_Task goal_
Scan the listing below and copy each line holding the word "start".

_Material provided_
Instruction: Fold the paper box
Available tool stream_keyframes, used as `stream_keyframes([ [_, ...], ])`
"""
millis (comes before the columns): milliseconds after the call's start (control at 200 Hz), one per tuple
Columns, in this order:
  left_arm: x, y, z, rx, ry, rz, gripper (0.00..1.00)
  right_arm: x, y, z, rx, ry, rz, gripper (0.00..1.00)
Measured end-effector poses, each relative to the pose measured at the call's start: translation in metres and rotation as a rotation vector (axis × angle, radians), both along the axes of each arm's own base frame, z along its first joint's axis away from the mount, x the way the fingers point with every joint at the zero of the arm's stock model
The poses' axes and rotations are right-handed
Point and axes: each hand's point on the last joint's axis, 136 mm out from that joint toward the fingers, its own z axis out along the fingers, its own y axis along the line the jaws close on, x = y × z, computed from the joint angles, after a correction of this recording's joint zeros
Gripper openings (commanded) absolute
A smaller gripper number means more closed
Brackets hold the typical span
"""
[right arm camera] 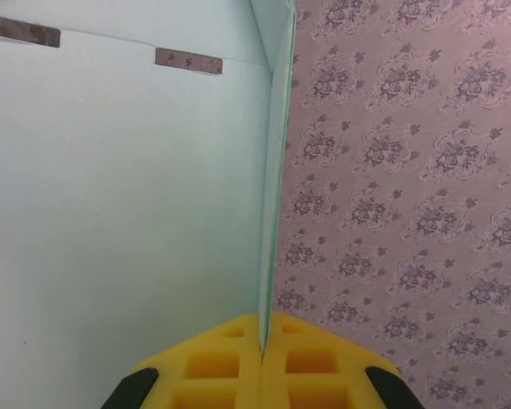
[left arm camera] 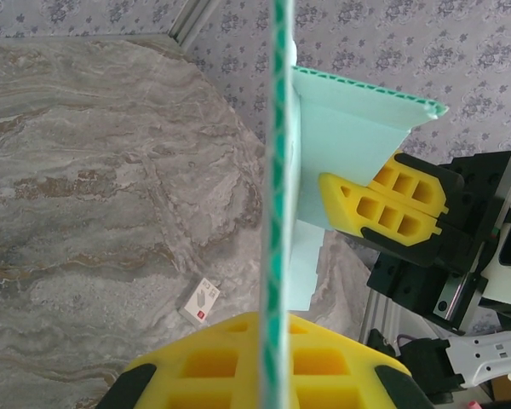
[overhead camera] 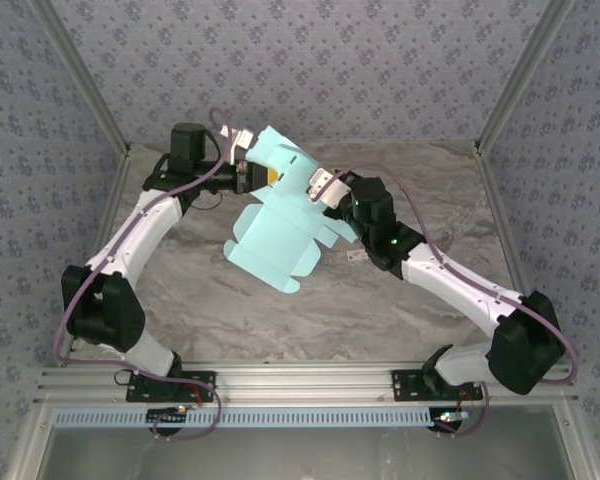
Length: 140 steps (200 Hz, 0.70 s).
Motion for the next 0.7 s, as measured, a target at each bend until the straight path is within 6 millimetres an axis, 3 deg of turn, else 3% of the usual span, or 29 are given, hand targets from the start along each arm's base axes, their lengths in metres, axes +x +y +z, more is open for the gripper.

_Answer area_
millis (comes before the columns): milliseconds after the call's start (control at 200 Hz), one per tuple
Measured end-effector poses, each relative to the pose measured at the call's start: translation in metres and rotation as a rotation vector (axis × angle, radians), both along the axes of each arm's own base frame, z along its first joint's axis away from the mount, x the way the fingers point with every joint at the zero of the arm's stock model
Motion for the next 0.7 s, as measured, a target at each bend until the straight path is within 6 millimetres an axis, 3 deg of turn, else 3% of the usual span, or 29 are given, hand targets from the start along each arm's base axes, their lengths in metres, axes +x +y +z, more is open for the gripper.

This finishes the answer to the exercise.